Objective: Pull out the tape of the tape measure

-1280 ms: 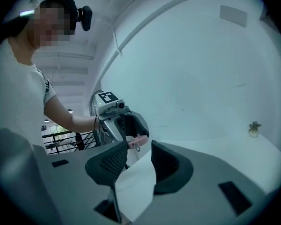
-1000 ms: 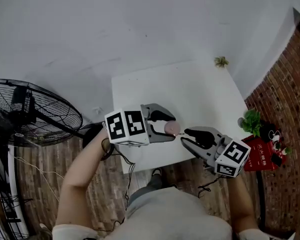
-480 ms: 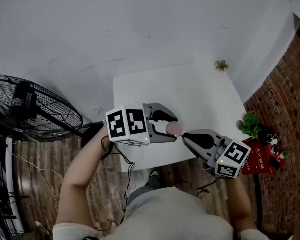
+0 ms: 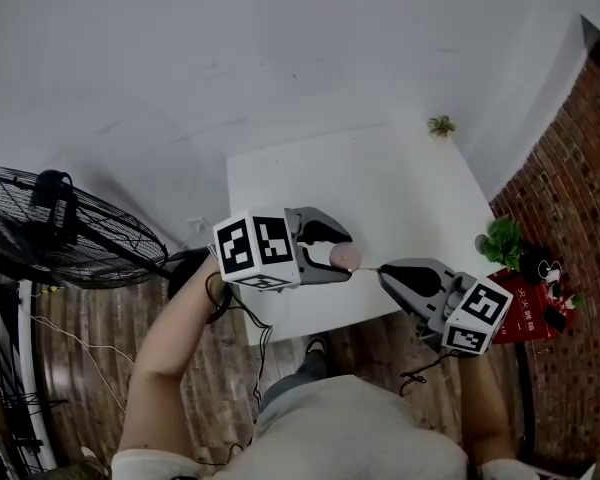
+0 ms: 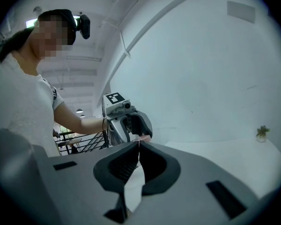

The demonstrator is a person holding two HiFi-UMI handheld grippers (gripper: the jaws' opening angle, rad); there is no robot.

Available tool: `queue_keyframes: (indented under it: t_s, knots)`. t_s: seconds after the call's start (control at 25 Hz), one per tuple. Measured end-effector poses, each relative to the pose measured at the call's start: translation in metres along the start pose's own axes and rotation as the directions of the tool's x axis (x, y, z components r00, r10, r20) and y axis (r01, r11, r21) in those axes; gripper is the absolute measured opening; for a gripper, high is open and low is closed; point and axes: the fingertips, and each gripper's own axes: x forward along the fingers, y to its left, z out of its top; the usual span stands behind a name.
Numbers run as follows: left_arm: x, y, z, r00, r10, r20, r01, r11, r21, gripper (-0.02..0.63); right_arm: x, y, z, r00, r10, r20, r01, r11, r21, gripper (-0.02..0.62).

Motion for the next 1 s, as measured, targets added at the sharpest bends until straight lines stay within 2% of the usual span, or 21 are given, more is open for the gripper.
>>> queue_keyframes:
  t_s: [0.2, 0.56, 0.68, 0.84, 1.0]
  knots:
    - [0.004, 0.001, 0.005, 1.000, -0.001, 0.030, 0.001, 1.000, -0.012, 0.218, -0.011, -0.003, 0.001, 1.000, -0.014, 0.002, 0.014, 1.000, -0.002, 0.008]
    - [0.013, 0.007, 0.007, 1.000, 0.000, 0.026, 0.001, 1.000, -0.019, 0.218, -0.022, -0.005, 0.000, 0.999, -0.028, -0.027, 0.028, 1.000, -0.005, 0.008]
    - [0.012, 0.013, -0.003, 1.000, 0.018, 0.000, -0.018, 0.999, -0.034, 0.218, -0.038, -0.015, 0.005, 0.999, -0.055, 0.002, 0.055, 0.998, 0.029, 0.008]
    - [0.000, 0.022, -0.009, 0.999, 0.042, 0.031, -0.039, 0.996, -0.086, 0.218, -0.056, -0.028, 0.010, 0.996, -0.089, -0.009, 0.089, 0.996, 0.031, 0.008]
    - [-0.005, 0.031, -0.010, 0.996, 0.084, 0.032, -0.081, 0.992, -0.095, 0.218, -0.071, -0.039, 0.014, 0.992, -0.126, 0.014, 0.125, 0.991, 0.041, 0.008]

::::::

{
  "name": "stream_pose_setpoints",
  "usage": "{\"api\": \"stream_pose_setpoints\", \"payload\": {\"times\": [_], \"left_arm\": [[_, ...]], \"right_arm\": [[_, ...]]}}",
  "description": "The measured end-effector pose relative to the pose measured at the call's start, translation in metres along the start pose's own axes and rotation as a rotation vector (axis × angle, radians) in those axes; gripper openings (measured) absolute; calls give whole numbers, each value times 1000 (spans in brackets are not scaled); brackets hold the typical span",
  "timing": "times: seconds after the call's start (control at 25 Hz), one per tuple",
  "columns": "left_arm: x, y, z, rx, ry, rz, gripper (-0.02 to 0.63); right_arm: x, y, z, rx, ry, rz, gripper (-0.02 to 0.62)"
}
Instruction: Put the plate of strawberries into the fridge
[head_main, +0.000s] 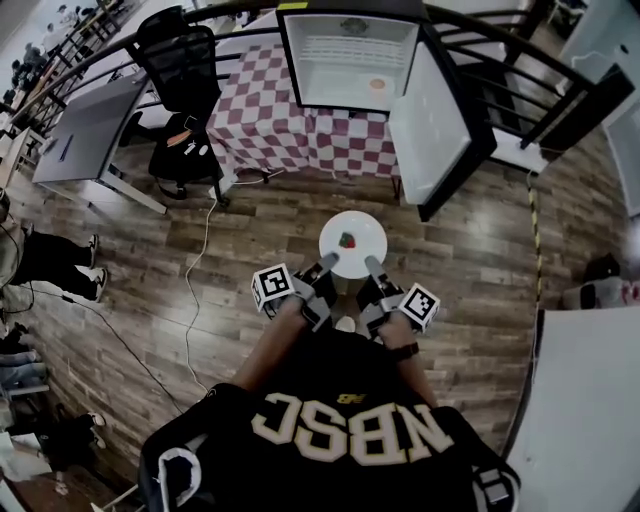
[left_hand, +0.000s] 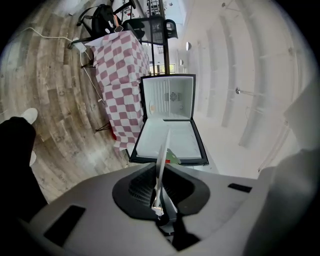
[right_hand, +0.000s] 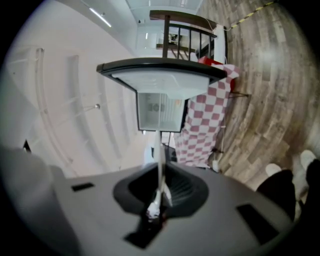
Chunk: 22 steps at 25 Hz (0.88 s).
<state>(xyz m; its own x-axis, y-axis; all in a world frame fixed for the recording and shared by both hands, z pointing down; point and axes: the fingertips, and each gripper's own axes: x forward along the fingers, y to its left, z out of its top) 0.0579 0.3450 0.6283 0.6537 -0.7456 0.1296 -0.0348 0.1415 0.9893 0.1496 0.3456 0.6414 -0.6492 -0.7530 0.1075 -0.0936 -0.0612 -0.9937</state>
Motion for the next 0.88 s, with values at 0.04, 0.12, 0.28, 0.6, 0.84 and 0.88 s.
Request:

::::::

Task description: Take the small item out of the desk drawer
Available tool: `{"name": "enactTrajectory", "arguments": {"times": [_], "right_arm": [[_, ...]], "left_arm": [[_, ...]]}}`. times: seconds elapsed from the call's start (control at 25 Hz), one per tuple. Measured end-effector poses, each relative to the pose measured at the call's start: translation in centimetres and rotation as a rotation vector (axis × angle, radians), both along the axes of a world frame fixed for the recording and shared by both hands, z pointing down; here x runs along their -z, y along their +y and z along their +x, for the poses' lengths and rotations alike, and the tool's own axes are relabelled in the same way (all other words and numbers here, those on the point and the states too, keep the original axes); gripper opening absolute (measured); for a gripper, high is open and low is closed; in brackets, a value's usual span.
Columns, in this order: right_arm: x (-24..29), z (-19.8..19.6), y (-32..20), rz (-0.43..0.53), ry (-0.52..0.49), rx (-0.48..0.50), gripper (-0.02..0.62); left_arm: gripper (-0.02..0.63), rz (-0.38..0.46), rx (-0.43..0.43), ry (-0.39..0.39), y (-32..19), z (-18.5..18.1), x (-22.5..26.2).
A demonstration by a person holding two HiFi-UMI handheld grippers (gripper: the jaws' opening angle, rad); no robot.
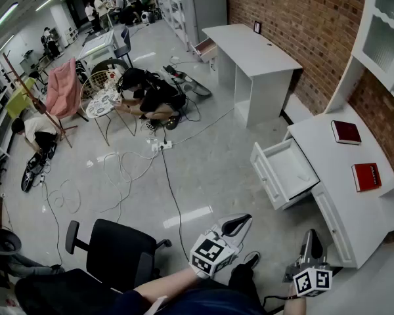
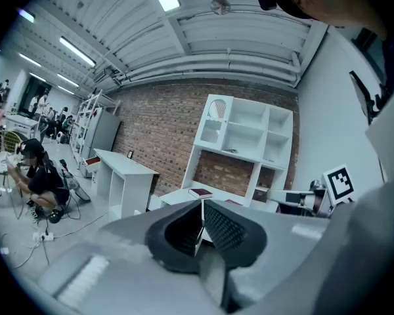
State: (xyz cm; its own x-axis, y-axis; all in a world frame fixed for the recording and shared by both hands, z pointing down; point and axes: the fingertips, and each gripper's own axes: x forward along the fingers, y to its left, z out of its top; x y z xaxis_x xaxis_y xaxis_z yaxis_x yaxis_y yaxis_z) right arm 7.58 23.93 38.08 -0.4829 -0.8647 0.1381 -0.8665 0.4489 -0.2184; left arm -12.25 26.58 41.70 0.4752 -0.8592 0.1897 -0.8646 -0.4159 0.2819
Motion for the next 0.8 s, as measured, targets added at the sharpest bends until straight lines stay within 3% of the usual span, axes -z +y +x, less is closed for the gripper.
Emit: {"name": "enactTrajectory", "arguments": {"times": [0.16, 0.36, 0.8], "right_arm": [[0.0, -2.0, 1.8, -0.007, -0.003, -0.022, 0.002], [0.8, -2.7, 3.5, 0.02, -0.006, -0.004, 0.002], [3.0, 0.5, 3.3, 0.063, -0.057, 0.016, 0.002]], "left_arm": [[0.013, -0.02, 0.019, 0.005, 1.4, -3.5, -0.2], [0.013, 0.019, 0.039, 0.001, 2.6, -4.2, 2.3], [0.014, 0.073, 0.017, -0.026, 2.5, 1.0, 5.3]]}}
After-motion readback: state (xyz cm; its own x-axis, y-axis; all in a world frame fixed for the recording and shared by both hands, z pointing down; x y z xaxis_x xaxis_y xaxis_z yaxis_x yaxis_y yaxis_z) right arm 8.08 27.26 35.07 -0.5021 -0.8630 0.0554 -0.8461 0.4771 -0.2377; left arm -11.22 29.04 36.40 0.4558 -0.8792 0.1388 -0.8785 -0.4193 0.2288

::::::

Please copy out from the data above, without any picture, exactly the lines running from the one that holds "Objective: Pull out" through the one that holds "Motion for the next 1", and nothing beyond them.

__Output of the exercise__
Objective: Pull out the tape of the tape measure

-1280 ms: 
-1000 ms: 
-480 ms: 
+0 ms: 
+0 ms: 

The demonstrator is a person holding two HiFi-UMI handheld grippers (gripper: the jaws' opening angle, rad); there is no robot.

Available tool: `queue_keyframes: (indented under it: t_s, knots)`. t_s: seconds after the call's start (control at 25 Hz), one per tuple. Measured end-effector poses, each relative to the pose measured at the call's start: translation in metres along the start pose's own axes and rotation as the directions of the tool's x axis (x, y, z components r00, r10, r20) and y axis (r01, r11, r21) in those axes; gripper is the absolute measured opening; for a gripper, high is open and low is closed; point and axes: the fingertips, and each gripper's own axes: x forward along the fingers, y to its left, z out of its top; the usual span stands behind a name.
Numbers run as follows: left_arm: x, y, z, r00, r10, r20, r01, r11, r21, gripper (-0.02..0.63); right_arm: x, y, z, r00, r10, r20, r01, r11, r21, gripper (-0.02..0.62).

Motion for the next 1 s, as measured, targets added at the sharpest bends until straight lines stay within 2% of the usual span, or 21 are given, more is open for the gripper.

The exercise has been answered completely.